No matter how reliable your business software is, disasters can and will happen. Where disaster recovery used to focus primarily on natural events that took systems down and offline, it now focuses on the growing pervasiveness of ransomware and malware. In fact, Cybersecurity Ventures predicted that global ransomware damages would increase nearly 62X between 2015 and 2021, reaching $20 billion. And they were right. The truth is, any business can be targeted or affected by downtime, and you need to be prepared.
Dynamics 365 Business Central users may be wondering if they need to purchase additional disaster recovery support now that the cloud-based version of the software is available. The short answer is yes, you always need a disaster recovery plan. However, the urgency is significantly less when you use Microsoft Dynamics 365 Business Central in a Software as a Service (SaaS) configuration compared to having an in-house server network. Having your accounting or ERP (Enterprise Resource Planning) system running in the cloud removes or reduces a number of risks, but it won’t solve all your problems in the event of a catastrophe. To better understand this issue, let’s further dive into the basics of a Business Central SaaS environment.
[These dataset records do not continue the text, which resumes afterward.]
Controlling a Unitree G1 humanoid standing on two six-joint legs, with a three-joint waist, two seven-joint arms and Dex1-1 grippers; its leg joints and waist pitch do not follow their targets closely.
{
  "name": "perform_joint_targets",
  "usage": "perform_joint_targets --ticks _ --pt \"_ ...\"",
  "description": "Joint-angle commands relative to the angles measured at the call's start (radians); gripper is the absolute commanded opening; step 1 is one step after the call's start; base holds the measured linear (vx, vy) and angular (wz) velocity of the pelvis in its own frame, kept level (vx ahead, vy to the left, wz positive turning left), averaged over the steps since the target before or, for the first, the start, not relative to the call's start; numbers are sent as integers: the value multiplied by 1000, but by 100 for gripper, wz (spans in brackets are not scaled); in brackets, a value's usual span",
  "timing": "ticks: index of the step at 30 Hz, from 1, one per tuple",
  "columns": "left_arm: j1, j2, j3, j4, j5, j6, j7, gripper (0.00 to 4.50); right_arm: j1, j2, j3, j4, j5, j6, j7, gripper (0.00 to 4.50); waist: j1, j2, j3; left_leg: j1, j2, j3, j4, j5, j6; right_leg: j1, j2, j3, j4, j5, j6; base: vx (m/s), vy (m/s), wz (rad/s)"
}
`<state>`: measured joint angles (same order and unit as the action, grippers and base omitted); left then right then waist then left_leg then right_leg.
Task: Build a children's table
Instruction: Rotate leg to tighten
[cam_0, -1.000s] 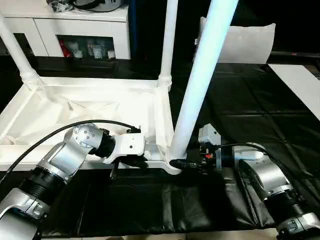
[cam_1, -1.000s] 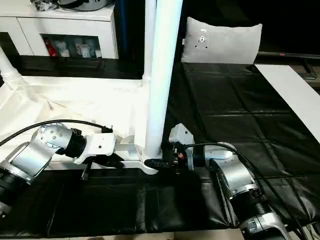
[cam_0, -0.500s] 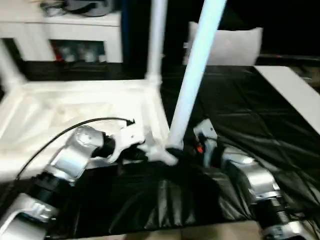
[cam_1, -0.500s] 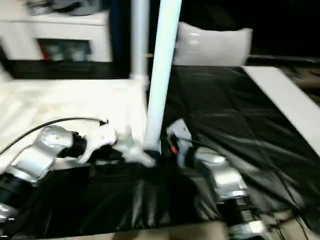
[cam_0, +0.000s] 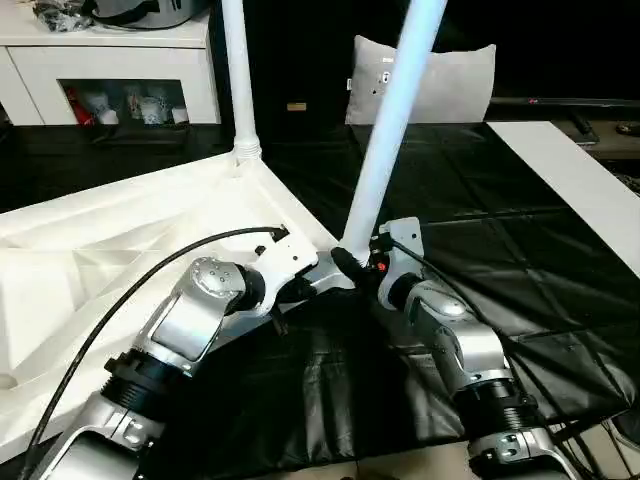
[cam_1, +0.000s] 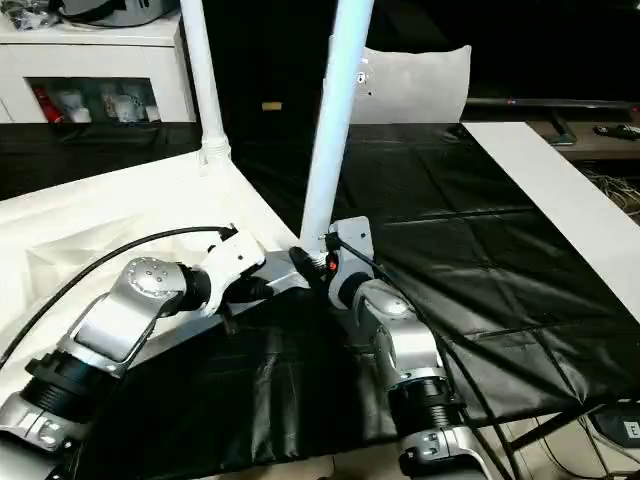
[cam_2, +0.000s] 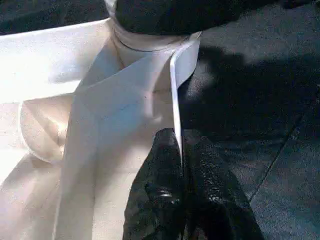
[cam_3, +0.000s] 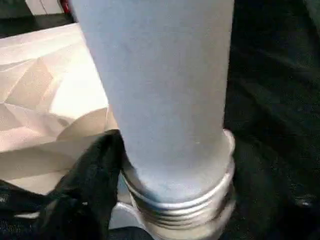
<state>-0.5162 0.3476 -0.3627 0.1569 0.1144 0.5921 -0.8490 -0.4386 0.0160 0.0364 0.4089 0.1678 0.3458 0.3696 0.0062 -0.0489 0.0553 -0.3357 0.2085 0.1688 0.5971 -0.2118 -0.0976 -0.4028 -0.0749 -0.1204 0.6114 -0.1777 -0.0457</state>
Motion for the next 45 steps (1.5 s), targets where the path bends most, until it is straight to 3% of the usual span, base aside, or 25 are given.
perform_joint_targets --ticks 1,6,7,11,15,16,23,27,31,33,34,37,39,45 --pt "-26 -18 -31 -76 -12 -55 -34 0 3 24 31 29 18 32 22 361 5 16 -64 -11 22 -6 -67 -130 31 61 -70 69 -81 -260 -145 0 0 0" --pt "-29 27 -19 -29 -5 -113 -49 0 24 -14 29 -6 17 -15 70 395 10 18 -64 -14 23 -7 -68 -127 25 63 -71 70 -80 -250 -136 0 0 0" --pt "-29 29 -19 -26 -6 -117 -50 0 26 -17 28 -9 18 -17 75 420 12 19 -66 -11 25 -6 -68 -117 26 61 -71 71 -76 -227 -146 0 0 0" --pt "-31 68 -22 19 -16 -195 -99 0 72 -77 15 -84 54 -38 175 445 29 21 -66 -10 24 -4 -67 -110 37 63 -70 71 -78 -215 -138 0 0 0" --pt "-31 103 -33 51 -32 -269 -167 0 119 -165 21 -152 74 -47 300 445 37 18 -63 -11 25 -3 -68 -120 43 64 -71 71 -80 -230 -135 0 0 0" --pt "-31 108 -34 54 -34 -276 -177 0 124 -175 22 -159 74 -49 313 445 39 26 -64 -10 24 -4 -68 -121 40 64 -72 71 -79 -235 -133 0 0 0" --pt "-46 191 -84 114 -35 -432 -358 0 136 -350 28 -198 102 -81 541 445 51 17 -62 -8 24 -2 -68 -138 45 61 -70 70 -84 -264 -130 0 0 0" --pt "-54 210 -94 128 -42 -469 -414 0 125 -404 54 -202 92 -98 617 445 55 14 -63 -8 27 -3 -68 -128 45 63 -72 70 -81 -263 -138 0 0 0" --pt "-70 220 -112 149 -44 -529 -466 0 110 -468 142 -199 52 -168 753 445 57 12 -64 -11 26 -2 -65 -123 53 65 -74 70 -79 -251 -144 0 0 0" --pt "-75 218 -114 157 -46 -547 -479 0 101 -476 165 -191 40 -185 780 445 57 10 -64 -11 25 -2 -64 -122 56 64 -72 69 -79 -256 -144 0 0 0" --pt "-77 216 -115 158 -47 -553 -484 0 94 -476 176 -181 30 -195 789 445 57 4 -65 -12 26 -1 -65 -120 56 65 -73 69 -79 -264 -142 0 0 0" --pt "-85 208 -121 160 -47 -573 -506 0 63 -460 200 -135 4 -215 797 445 56 7 -64 -11 28 -3 -66 -118 51 63 -74 68 -77 -278 -143 0 0 0" --pt "-85 205 -123 157 -49 -575 -512 0 52 -452 202 -121 4 -214 797 418 58 7 -64 -7 29 -2 -65 -117 50 59 -74 71 -77 -268 -149 0 0 0" --pt "-90 195 -130 165 -49 -598 -532 0 21 -432 221 -78 25 -209 833 369 63 7 -69 -11 30 -2 -63 -88 55 65 -75 71 -68 -212 -163 0 0 0"
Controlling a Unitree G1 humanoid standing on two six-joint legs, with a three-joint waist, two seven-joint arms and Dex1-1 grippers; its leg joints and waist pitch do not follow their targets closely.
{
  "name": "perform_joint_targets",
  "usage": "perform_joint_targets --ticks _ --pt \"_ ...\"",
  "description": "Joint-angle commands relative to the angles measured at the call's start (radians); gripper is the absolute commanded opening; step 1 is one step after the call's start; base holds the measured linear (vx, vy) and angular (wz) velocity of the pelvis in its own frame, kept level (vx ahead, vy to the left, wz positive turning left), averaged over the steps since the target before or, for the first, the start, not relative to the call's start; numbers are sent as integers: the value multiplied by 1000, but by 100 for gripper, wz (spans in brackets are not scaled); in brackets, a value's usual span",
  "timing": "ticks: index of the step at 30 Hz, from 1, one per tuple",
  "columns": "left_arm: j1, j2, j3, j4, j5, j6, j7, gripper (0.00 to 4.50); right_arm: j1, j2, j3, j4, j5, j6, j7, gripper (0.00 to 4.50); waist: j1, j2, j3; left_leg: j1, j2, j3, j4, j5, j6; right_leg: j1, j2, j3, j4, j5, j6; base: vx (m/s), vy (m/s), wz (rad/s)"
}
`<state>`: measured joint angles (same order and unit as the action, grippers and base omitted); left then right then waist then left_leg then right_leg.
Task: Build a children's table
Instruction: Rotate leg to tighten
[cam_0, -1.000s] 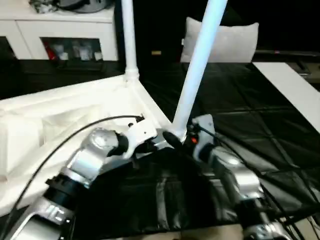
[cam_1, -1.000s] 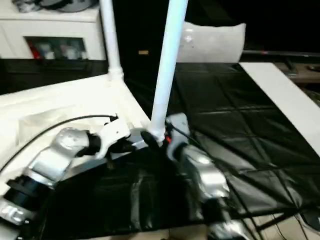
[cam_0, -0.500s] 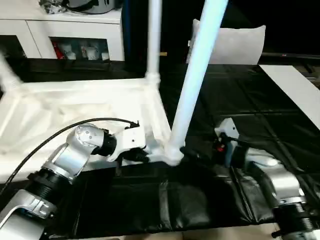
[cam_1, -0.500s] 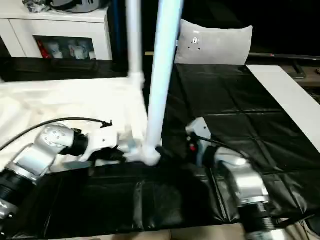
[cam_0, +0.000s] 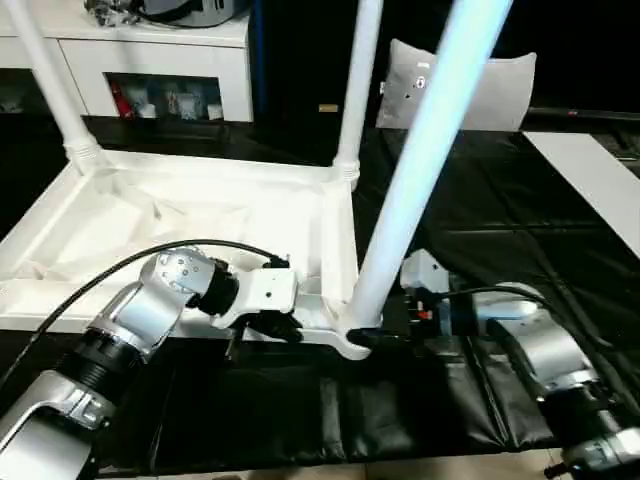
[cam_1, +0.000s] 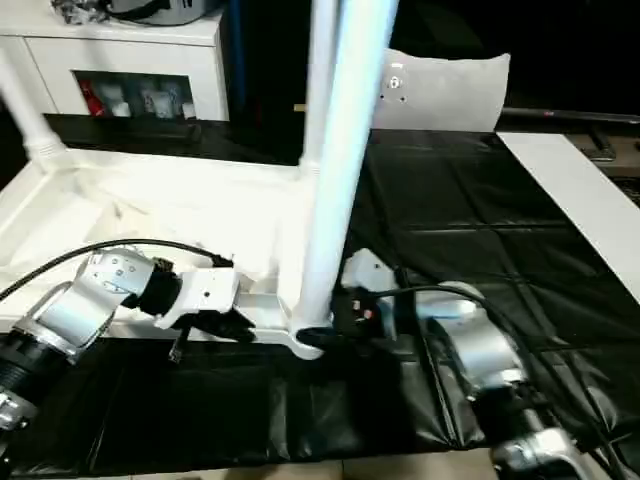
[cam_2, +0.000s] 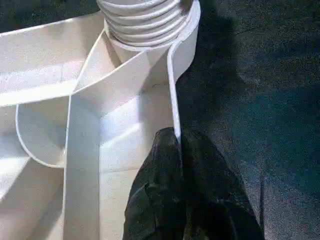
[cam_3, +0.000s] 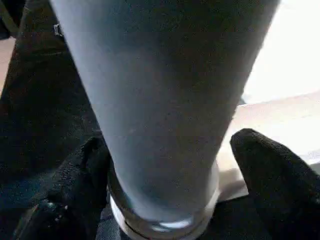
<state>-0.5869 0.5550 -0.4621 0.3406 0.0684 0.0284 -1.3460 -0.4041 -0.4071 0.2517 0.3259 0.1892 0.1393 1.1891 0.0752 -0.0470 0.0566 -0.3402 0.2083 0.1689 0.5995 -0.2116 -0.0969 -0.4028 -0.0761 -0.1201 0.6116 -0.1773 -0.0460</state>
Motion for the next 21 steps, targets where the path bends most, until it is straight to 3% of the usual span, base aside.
perform_joint_targets --ticks 1,11,14,19,21 --pt "-19 -12 -31 -18 -3 -35 -36 0 -14 -9 7 7 3 -2 18 362 -5 5 -70 -6 31 -2 -66 -84 56 64 -73 71 -67 -204 -163 0 0 0" --pt "-23 -7 -27 2 6 -53 -42 0 -20 -6 10 35 1 -7 37 279 3 3 -67 -5 29 -1 -67 -98 48 63 -73 70 -73 -259 -137 0 0 0" --pt "-19 -7 -21 5 4 -39 -34 0 -10 0 5 32 8 10 35 274 3 3 -68 -4 30 -1 -67 -96 48 62 -73 70 -72 -252 -139 0 0 0" --pt "9 -57 41 -56 -47 165 60 0 37 83 -40 -44 69 189 -115 272 3 3 -65 -5 30 -2 -69 -96 40 62 -75 69 -75 -272 -135 0 0 0" --pt "13 -71 53 -64 -55 194 84 0 41 106 -41 -49 53 193 -164 272 -4 3 -58 -4 25 -3 -72 -142 19 59 -73 65 -87 -366 -108 0 0 0"
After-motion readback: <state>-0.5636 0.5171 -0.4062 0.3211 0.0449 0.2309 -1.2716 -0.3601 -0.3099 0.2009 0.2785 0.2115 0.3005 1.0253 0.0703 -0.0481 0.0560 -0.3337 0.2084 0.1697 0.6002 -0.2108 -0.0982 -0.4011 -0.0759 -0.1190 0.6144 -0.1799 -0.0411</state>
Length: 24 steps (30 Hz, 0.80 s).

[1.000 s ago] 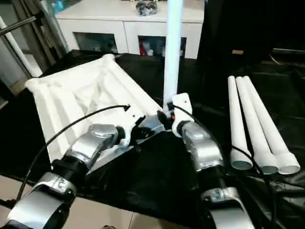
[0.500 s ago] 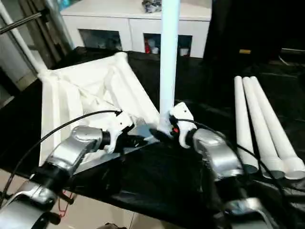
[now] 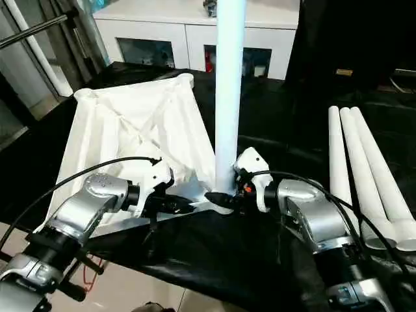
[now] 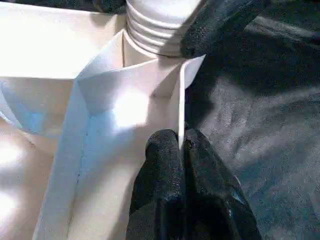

The Database Runs on Microsoft’s Dedicated SQL Azure Servers With a Guaranteed Uptime of 99.9%
A major difference between Microsoft’s Azure servers and your typical localized servers is that Microsoft is continually scanning the environment for problems and fixing them proactively. With localized services, you generally find out about problems after they happen and your system is down. Microsoft guarantees an uptime just shy of 100%, so you can feel confident about having having access to your data and your system at all times.
Each Microsoft Dynamics Business Central SaaS Database has Four Live Copies
Microsoft has built in redundancies for protection. The first three copies of your Business Central database are in the customer primary data center, and there is a last in a different, geo-redundant location for extra measure. If the primary database copy goes down, the system automatically flips over to the secondary copy and a new live copy is spun up. If the entire primary data center goes down or contact is lost, the customer is connected to the fourth copy in the second center.
Microsoft Proactively Develops Patches Before Virus Makers Are Aware of Vulnerabilities
Most viruses are developed after Microsoft has identified a vulnerability, developed a patch, and patched their servers. A local server may not be updated as quickly and it is these servers the virus makers are hoping to take advantage of. They are gambling that they can create a virus to exploit the problem before people patch their equipment. Virus generating software speeds up this process for the bad guys.
Losing Your Internet Connection is a Greater Threat
Your internet has a FAR greater chance of going down than a Microsoft data center. For many customers, reconnecting to the Business Central database can be as simple as setting up a hotspot using a cell phone. A high speed cell connection is fast enough to support a few connections, and the Business Central database will easily be available for either a linked computer or via a mobile Business Central app on a smartphone or tablet.
Business Central Allows Copies of Databases to be Downloaded
This means you can now keep database backup copies locally and in another web location. This does need to be scheduled or done manually, but it offers additional assurance beyond already having four live copies of your database in two different locations.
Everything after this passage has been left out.